__Exercise description__: For the data that follows, state how many lines hold the string "plate", giving the number by itself.
= = = = =
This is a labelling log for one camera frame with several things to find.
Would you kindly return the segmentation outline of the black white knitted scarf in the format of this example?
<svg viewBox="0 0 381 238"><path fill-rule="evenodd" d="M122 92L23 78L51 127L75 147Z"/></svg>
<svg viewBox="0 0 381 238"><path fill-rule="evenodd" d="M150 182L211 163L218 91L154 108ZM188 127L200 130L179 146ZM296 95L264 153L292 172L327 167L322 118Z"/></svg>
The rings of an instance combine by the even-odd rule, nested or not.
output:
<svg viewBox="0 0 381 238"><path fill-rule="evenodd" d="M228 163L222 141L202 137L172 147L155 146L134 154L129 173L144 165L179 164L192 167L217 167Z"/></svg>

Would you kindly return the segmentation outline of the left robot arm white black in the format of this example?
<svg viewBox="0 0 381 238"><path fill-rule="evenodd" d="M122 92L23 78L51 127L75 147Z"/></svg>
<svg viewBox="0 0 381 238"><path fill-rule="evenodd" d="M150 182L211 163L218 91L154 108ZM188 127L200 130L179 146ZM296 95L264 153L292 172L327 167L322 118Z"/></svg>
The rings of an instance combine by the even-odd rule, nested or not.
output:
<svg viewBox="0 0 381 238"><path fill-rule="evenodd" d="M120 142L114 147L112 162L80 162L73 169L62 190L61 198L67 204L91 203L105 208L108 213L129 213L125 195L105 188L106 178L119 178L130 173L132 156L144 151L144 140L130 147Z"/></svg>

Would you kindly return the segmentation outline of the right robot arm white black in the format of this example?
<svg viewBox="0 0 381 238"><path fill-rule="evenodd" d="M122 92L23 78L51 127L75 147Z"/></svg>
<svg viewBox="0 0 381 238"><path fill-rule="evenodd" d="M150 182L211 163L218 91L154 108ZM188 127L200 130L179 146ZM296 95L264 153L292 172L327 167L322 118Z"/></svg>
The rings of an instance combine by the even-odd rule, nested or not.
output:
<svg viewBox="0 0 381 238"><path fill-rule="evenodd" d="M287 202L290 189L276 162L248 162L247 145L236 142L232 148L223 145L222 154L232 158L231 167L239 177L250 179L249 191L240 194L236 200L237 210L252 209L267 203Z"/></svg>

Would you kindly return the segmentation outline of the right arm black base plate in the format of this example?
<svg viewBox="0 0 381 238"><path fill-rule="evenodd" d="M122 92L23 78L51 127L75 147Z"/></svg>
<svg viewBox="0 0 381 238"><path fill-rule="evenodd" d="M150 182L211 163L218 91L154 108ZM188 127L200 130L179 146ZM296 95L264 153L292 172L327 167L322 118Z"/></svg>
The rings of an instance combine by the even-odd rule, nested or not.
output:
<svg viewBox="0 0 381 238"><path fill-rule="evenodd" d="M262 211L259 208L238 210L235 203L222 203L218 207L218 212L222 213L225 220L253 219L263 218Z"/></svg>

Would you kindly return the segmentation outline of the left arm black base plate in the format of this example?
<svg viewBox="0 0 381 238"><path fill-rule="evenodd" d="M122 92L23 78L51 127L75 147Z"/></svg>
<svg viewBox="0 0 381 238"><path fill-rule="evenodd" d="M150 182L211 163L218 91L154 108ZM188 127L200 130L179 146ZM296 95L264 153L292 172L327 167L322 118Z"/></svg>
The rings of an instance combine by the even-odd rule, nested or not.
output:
= = = = =
__Answer to the problem__: 2